At times, the prose in this text reaches for the height of poetic expression primarily through the introduction of figurative elements. One of the most poetic moments in the narrative succeeds entirely as it manages to transform what would otherwise be a very simple description into a portrait of poetic aesthetics:

“Out at sea, beyond where the canoes can go, there is a pinprick of light on a pitch-black coast, a match in the darkness, flickering, beckoning below the white plume that drifts down the coast to mingle with the fog. A spark in the vastness.”

Immigrant Problems

America’s immigrant problem hardly began with the latest outcry by white society against the latest ethnic group to inspire ire. Go back in time and America has been an equal opportunity institution when it comes to believing that its problems are caused by new arrivals. In reality, of course, this has only been true once: with the arrival of white, European, Christian settlers:

“an invitation to settler society to become indigenous to place feels like a free ticket to a housebreaking party.”

Literary Allusion

A favorite form of metaphor is one dependent upon literary allusion. The point is to draw a parallel between what the writer is discussing and the historical knowledge floating freely about the universe.
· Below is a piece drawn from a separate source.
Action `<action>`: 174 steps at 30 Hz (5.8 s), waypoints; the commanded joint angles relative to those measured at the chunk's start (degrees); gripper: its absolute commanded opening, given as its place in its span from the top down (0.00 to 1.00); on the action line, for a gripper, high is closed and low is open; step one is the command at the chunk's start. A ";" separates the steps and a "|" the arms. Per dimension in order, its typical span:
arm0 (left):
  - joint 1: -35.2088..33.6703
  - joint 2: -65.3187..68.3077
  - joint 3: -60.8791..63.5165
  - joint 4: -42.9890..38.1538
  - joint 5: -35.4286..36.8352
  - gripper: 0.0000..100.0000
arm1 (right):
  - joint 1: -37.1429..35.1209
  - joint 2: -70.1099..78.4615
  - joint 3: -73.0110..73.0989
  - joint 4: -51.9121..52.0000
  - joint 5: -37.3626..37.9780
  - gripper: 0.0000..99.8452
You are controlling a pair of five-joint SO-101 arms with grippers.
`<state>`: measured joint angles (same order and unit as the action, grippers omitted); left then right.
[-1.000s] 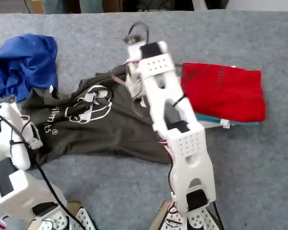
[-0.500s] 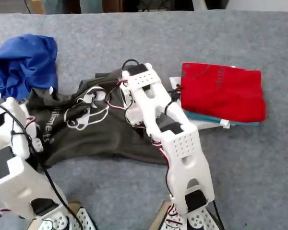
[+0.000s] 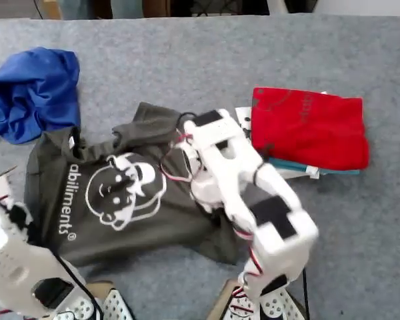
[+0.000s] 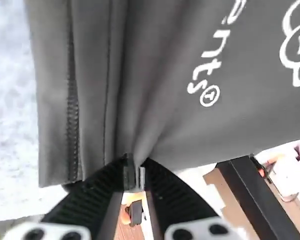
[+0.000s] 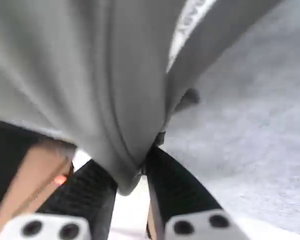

Of course, this only works if the reader recognizes the allusion and can make the connection. In this case, the allusion is far from obscure, making the metaphor fairly obvious:

“The mycorrhizae may form fungal bridges between individual trees, so that all the trees in a forest are connected. These fungal networks appear to redistribute the wealth of carbohydrates from tree to tree. A kind of Robin Hood, they take from the rich and give to the poor so that all the trees arrive at the same carbon surplus at the same time.